Effect of Moringa oleifera Seeds on the Microbiological and Physicochemical Parameters of Industrial and Kitchen Effluents
This study was carried out to determine the effects of Moringa oleifera seeds on the microbial and physiological parameters of industrial and kitchen effluents. Different concentrations of the Moringa seeds (1%, 2%, 4%, and 8%) were prepared and used to treat known volumes of domestic and kitchen effluents using alum (1%) as the control for a 4 day treatment period. Phytochemical screening, coagulation, and microbiological studies were carried out using standard methods. The results revealed the presence of several phytochemicals including Flavonoids, alkaloids, cardiac, glycosides, saponins, reducing sugars, terpenoids, and coumarins in both the ethanol and aqueous extracts of the Moringa seeds. Coagulation studies revealed that the pH of the industrial effluent treated with 1% alum (control) and 1% Moringa increased from day 1 (pH3.75) to day 4 (pH4.0). Conductivity values showed that the industrial effluent treated with 8% Moringa had the highest conductivity value on day 1 (2470Ω/m) while 1% Moringa treated group had the lowest value on day 4 (1000Ω/m). Microbial studies revealed that lowest values for the heterotrophic count (83 x 102), coliform count on MAC agar (124 x 102) and coliform count on EMB agar (130 x 102) for the industrial effluent. Industrial effluent treated with 1% Moringa had the lowest MPN value of 7 on day 4. The results showed that M. oleifera seeds have good coagulation abilities and can be used in water treatment processes. However, further research into optimum parameters required for efficient treatment of effluents should be encouraged.

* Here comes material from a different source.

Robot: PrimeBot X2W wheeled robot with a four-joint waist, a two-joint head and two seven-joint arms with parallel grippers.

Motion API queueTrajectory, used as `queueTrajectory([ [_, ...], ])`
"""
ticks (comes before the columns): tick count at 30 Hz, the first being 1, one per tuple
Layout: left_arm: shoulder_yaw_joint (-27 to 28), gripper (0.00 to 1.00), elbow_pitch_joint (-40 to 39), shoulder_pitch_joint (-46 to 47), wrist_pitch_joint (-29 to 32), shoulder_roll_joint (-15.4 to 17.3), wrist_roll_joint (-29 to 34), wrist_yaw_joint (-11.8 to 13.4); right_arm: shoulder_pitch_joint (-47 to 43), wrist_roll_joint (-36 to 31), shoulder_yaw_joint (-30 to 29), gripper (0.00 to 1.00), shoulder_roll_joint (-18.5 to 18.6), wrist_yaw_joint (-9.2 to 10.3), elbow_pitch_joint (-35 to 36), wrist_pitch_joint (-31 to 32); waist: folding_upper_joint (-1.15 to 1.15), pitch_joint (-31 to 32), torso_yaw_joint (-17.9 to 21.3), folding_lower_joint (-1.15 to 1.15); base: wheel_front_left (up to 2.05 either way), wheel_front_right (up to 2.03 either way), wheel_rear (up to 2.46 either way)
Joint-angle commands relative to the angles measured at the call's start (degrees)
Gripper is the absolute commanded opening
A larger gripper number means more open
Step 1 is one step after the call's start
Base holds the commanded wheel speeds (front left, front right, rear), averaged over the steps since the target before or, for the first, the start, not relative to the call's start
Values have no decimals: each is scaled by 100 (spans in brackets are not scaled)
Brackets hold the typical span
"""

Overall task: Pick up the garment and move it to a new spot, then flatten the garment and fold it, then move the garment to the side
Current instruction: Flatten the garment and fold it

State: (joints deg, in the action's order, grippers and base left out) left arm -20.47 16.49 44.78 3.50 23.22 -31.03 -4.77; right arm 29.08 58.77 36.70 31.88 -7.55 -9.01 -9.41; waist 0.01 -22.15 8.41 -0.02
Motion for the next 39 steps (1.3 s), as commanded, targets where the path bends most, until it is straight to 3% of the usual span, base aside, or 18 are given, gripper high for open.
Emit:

Keywords: Moringa oleifera seeds, phytochemicals, coagulation, conductivity, bacterial count.
Osarugue, I.P., Omonigho, D.E., Frances, O.N., Eseosa, U., 2020. Effect of Moringa oleifera Seeds on the Microbiological and Physicochemical Parameters of Industrial and Kitchen Effluents. PSM Biol. Res., 5(1): 1-13.
In many developing countries, access to clean and safe water is a major problem due to limited clean and safe water sources (Yung, 2003). This has caused great dependence on surface water either from rivers or rain-fed wells which is vulnerable to various forms of pollution generated from different sources mainly households, agriculture and industries (Abaliwano et al., 2008; Azeem and Rashid, 2019). Hence the continuous treatment of wastewater is more suitable and ideal to serve as an alternative source to clean and safe water.
In recent times, there have been studies on the use of indigenous natural plants as coagulants and antimicrobial agents in water treatment to remove turbidity and microbial load of wastewater (Anwar et al., 2007; Yung, 2003; Sattar et al., 2018; Iqbal and Ashraf, 2018; Iqbal et al., 2019; Sultana et al., 2019a; Sultana et al., 2019b). One of such plant seed suggested to be of use in wastewater treatment is Moringa oleifera.
The plant is the most widely cultivated species of a monogeneric family, the Moringaceae, that is, native to the sub-Himalayan tracts of India, Pakistan, Bangladesh and Afghanistan (Alo et al., 2012). It is being grown in West, East, and South Africa, tropical Asia, Latin America, the Caribbean, Florida and the Pacific Islands (Jed, 2005). Almost every part of the plant (leaves, flowers, seeds, roots, and bark) can be used as food or with medicinal and therapeutic purposes (Anwar et al., 2007), it has been reported to contain phytochemicals such as flavonoids, tannin and essential oils (Nascimento et al., 2000). M. oleifera seeds are also used as a primary coagulant in drinking water clarification and wastewater treatment due to the presence of a water-soluble cationic coagulant protein able to reduce the turbidity of the water treated (Ndabigengesere et al., 1995). Seeds are powdered and added to the water straight or after preparing crude extracts (Ndabigengesere et al., 1995).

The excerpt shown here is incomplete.